PROBLEM REQUIREMENTS =>
Would you print the records below from the first line through the line containing "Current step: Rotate", skipping the pictures?

EXERCISE DATA =>
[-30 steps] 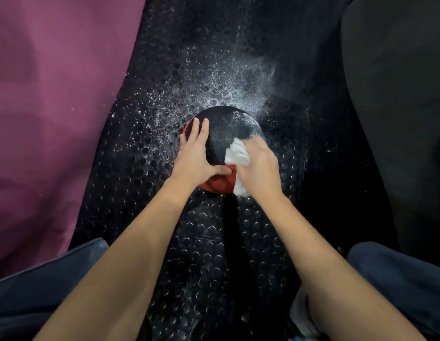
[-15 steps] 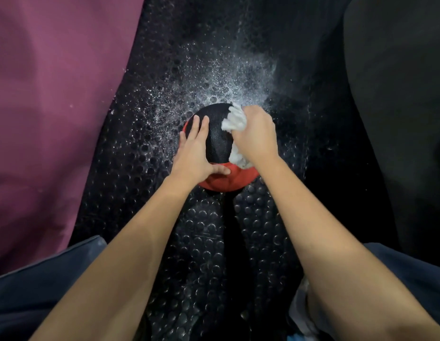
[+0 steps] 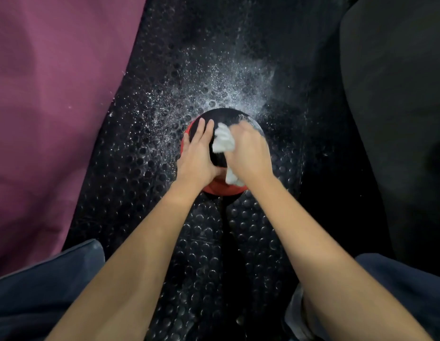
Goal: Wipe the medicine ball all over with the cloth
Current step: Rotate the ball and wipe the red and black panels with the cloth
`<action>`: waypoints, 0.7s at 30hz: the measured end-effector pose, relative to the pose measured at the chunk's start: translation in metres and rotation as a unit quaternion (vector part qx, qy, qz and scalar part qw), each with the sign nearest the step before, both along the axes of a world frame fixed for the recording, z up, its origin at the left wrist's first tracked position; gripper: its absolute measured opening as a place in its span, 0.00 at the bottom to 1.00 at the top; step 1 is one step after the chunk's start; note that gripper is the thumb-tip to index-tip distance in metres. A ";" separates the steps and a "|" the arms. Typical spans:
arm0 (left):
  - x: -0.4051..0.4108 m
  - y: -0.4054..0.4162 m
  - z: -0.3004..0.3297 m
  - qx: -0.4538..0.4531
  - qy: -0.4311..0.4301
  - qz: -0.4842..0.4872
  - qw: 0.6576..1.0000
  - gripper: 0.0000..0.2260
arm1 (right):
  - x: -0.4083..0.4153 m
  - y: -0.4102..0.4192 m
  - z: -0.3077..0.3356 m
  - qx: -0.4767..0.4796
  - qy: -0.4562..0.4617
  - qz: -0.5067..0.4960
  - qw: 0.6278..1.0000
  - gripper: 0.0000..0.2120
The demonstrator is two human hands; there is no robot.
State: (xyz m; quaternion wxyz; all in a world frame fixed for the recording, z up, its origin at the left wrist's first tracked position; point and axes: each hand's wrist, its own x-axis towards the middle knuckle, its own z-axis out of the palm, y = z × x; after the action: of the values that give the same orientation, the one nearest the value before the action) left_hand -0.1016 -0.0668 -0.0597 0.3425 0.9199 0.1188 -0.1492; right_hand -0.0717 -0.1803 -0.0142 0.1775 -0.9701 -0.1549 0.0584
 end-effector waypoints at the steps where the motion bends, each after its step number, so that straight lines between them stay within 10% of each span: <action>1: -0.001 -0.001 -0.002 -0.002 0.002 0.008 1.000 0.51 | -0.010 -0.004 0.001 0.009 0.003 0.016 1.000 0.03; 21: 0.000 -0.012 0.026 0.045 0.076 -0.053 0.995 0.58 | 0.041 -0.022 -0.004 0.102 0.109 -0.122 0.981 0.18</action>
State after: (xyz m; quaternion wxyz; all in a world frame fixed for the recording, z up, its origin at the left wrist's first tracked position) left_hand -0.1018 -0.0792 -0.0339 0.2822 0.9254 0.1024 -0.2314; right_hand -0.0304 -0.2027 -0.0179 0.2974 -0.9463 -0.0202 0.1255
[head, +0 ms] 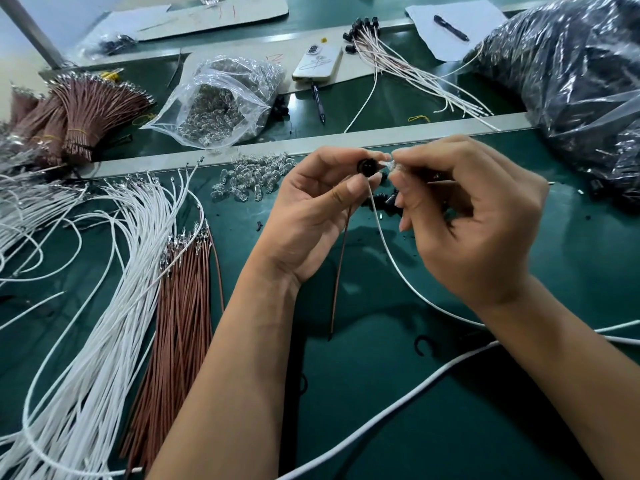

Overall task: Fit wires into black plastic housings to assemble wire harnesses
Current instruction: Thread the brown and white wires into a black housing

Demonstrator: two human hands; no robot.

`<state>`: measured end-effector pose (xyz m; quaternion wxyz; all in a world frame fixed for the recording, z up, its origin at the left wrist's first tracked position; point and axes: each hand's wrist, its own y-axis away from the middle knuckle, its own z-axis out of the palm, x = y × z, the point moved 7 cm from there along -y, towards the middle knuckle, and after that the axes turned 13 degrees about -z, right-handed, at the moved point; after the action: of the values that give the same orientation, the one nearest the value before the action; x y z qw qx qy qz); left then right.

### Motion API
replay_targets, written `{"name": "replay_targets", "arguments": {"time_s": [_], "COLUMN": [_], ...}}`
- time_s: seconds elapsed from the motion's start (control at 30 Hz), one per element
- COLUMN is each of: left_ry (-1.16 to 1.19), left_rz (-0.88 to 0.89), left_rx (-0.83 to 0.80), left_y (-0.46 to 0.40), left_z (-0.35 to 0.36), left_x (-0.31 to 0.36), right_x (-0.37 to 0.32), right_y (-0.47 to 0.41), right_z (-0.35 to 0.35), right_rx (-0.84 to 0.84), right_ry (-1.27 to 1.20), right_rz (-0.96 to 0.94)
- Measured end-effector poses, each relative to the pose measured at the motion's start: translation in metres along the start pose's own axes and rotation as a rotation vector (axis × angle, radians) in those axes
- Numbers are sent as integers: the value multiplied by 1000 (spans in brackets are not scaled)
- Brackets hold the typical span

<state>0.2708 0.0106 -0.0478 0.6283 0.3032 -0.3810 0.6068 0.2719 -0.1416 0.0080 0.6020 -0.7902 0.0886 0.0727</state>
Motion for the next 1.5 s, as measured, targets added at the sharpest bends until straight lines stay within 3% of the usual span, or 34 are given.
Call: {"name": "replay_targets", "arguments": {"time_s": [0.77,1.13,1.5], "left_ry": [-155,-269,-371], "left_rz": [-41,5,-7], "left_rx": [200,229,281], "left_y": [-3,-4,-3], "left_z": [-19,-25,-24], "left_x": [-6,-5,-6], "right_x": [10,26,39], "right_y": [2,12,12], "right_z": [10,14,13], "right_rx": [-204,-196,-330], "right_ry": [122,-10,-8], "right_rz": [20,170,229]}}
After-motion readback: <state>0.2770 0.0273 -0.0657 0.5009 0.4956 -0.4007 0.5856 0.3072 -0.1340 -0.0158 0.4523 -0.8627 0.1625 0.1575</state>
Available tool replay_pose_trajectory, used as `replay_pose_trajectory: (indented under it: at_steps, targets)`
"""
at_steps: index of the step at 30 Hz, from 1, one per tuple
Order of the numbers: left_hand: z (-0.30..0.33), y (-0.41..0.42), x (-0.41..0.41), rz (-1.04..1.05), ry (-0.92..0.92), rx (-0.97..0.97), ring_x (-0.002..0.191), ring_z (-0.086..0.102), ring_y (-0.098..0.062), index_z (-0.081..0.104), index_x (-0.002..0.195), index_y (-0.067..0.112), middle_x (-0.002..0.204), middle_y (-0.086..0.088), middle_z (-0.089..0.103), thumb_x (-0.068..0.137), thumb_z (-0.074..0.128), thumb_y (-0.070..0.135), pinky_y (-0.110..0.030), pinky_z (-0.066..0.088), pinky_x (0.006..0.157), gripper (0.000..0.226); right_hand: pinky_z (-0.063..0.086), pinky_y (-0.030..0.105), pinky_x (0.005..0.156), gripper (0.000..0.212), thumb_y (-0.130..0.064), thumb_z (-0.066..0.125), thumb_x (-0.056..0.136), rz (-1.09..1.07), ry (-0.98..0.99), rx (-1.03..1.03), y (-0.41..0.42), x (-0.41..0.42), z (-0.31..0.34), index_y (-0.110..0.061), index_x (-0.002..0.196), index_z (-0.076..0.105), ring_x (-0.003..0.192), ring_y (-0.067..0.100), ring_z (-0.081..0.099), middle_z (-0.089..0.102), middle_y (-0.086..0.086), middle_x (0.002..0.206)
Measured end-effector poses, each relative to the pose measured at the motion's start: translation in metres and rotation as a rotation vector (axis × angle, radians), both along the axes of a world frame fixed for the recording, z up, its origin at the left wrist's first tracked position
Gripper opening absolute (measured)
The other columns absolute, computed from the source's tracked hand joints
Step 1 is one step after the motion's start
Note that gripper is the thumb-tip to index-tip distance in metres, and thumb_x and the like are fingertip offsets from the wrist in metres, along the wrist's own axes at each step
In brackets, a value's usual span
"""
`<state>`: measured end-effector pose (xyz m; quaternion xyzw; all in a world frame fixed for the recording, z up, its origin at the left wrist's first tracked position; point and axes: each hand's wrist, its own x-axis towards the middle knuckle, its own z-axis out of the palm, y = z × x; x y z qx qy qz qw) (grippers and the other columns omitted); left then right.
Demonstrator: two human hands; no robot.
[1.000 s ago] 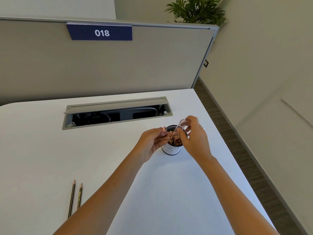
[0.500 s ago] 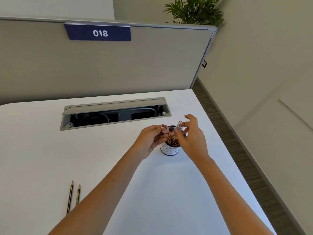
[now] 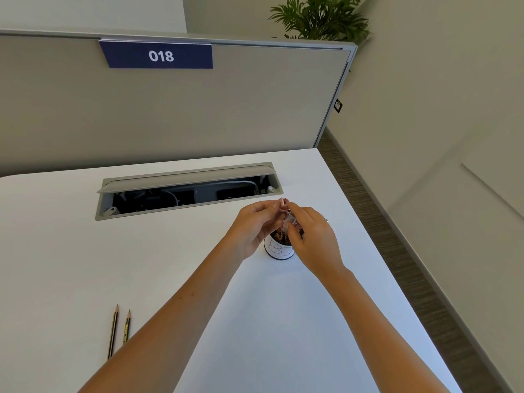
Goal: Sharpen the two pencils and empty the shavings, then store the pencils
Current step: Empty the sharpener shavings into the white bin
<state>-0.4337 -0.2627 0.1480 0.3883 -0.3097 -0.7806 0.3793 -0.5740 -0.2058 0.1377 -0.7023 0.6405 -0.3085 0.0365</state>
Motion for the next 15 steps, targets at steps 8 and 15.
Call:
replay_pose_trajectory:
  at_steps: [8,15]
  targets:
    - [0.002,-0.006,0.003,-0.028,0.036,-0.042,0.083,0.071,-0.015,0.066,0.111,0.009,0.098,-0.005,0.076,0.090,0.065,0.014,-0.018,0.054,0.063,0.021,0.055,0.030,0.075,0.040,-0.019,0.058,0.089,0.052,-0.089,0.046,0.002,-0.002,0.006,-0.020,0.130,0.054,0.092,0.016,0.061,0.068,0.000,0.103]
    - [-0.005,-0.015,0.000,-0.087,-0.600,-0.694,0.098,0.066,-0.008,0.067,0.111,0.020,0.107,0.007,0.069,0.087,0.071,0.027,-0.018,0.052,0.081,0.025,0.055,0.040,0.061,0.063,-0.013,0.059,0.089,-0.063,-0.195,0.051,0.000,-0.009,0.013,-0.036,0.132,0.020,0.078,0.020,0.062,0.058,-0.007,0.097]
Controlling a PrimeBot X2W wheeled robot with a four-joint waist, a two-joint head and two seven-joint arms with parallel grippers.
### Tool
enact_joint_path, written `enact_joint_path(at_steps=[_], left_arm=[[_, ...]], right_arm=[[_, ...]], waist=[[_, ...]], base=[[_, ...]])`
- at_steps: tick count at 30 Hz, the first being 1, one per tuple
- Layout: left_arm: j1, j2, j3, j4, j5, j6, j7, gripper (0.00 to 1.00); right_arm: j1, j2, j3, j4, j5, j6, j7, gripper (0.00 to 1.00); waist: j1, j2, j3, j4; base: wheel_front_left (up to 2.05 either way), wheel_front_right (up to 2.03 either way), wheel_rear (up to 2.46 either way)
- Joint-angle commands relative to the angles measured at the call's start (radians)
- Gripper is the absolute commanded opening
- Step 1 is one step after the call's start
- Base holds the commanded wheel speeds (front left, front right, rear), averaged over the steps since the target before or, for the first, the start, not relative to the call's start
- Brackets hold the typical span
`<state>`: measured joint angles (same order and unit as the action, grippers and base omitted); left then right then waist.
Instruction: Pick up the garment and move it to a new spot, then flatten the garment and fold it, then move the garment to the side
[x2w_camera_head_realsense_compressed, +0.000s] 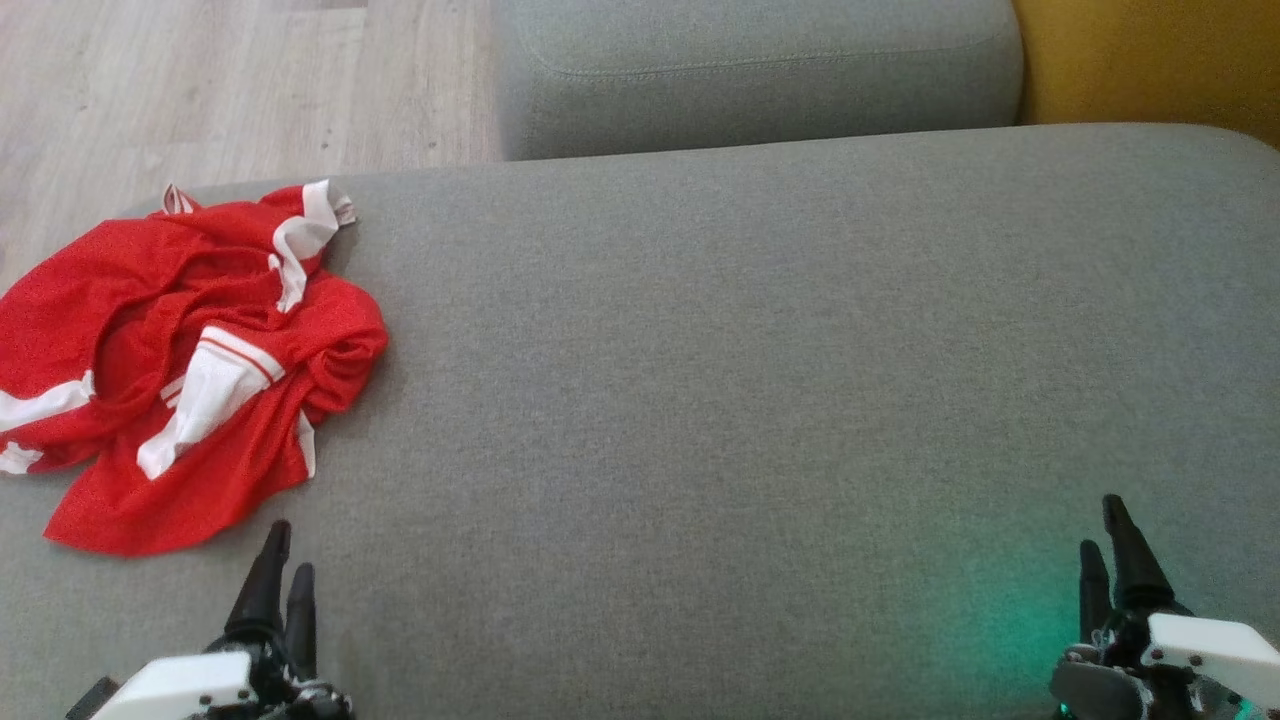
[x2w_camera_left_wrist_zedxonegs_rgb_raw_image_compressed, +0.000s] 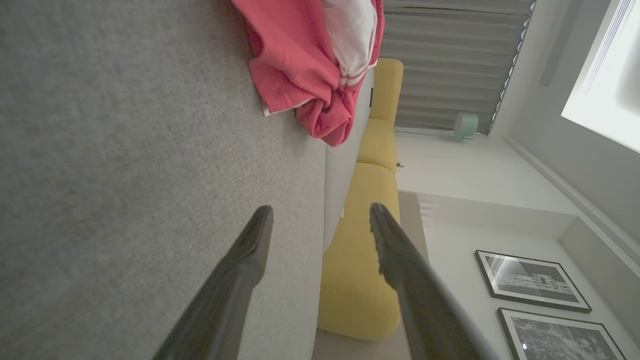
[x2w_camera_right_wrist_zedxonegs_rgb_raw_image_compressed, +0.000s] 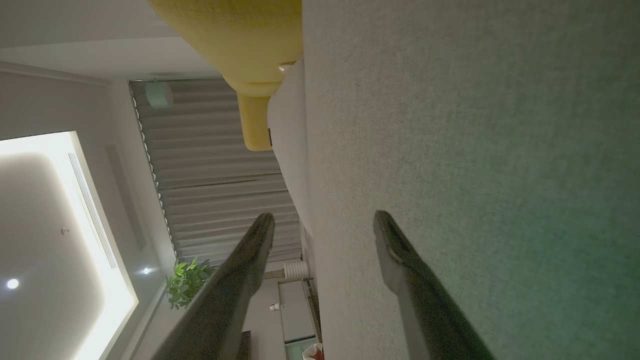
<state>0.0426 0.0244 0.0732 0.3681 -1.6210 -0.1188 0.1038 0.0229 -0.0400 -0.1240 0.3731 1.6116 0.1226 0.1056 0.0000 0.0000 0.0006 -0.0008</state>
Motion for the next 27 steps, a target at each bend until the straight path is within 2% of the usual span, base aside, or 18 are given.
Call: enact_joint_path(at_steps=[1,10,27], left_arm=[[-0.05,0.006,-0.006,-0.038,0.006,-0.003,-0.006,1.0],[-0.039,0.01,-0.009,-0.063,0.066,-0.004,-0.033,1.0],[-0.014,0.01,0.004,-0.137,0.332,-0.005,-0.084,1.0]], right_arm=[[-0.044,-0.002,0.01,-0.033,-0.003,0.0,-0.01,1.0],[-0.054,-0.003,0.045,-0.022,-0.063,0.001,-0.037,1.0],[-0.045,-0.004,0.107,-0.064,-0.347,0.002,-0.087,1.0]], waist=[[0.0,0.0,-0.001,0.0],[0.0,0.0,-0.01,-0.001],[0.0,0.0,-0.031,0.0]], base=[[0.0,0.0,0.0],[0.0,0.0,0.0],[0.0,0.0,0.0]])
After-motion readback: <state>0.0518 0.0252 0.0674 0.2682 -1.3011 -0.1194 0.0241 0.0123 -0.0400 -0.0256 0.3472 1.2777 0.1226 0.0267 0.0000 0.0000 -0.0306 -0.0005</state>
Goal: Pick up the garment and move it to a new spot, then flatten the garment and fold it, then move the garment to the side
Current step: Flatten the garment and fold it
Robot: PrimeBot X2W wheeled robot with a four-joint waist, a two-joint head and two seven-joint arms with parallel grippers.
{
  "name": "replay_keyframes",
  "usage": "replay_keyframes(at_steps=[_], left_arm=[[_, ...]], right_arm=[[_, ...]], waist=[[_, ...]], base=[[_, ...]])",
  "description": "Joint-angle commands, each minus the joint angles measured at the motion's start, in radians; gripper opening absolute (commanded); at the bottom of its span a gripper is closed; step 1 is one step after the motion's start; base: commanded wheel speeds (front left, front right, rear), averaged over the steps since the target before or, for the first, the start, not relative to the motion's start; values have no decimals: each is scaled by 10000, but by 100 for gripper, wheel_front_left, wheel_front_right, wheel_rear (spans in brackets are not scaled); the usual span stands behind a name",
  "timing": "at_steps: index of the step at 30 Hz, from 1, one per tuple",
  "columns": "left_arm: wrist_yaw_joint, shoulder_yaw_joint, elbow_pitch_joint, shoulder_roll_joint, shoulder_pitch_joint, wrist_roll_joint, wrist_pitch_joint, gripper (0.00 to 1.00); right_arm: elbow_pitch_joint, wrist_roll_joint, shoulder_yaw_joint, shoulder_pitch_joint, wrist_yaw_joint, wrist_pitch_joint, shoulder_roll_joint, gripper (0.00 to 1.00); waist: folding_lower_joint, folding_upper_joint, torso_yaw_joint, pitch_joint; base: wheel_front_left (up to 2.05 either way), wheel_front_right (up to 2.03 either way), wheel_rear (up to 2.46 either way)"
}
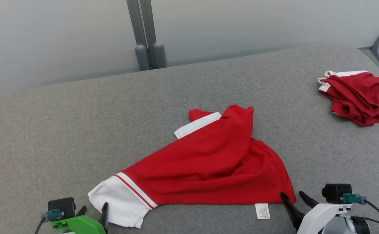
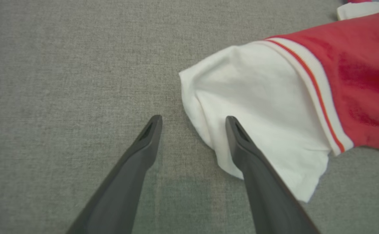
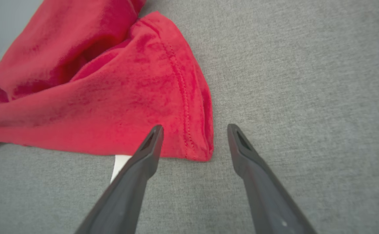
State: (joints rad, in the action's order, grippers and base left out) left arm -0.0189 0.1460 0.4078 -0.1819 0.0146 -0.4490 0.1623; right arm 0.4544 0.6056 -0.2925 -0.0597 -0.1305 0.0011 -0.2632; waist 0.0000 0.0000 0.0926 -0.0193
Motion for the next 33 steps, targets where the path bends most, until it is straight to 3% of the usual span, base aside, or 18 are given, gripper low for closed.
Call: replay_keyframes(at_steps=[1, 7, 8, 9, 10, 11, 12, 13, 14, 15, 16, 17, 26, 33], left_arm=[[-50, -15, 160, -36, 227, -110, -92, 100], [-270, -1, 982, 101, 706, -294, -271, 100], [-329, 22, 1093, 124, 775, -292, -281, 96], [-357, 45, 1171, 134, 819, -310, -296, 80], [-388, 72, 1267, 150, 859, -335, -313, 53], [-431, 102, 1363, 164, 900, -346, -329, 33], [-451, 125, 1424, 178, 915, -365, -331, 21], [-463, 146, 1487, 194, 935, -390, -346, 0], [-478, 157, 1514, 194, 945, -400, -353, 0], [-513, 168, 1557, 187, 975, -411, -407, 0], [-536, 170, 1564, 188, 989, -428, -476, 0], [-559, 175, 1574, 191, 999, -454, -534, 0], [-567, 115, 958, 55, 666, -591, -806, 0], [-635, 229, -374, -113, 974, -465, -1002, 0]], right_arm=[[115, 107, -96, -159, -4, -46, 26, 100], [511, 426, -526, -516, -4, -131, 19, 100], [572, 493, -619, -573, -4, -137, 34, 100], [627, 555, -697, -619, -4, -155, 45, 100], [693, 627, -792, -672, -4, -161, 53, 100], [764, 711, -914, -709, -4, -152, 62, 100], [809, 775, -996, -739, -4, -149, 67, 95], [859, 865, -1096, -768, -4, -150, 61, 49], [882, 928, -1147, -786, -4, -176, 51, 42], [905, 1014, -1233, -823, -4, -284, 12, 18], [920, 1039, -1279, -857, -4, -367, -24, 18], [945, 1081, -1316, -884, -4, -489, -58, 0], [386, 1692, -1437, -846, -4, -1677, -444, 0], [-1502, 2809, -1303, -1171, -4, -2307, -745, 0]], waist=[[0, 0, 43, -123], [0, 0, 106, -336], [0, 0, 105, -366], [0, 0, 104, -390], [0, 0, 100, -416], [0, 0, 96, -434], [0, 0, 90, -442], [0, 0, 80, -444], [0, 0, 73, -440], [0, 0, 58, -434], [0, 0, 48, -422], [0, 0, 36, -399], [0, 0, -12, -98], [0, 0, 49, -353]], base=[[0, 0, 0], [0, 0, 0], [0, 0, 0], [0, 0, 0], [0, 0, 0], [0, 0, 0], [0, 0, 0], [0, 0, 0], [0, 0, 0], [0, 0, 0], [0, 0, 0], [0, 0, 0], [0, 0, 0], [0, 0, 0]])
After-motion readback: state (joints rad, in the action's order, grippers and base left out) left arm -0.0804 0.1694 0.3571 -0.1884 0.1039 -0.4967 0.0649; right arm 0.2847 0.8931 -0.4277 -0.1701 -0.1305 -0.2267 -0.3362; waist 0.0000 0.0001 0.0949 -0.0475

SOLUTION TO THIS EXERCISE =>
[-30 steps] 
[-15 steps] 
[+0 steps] 
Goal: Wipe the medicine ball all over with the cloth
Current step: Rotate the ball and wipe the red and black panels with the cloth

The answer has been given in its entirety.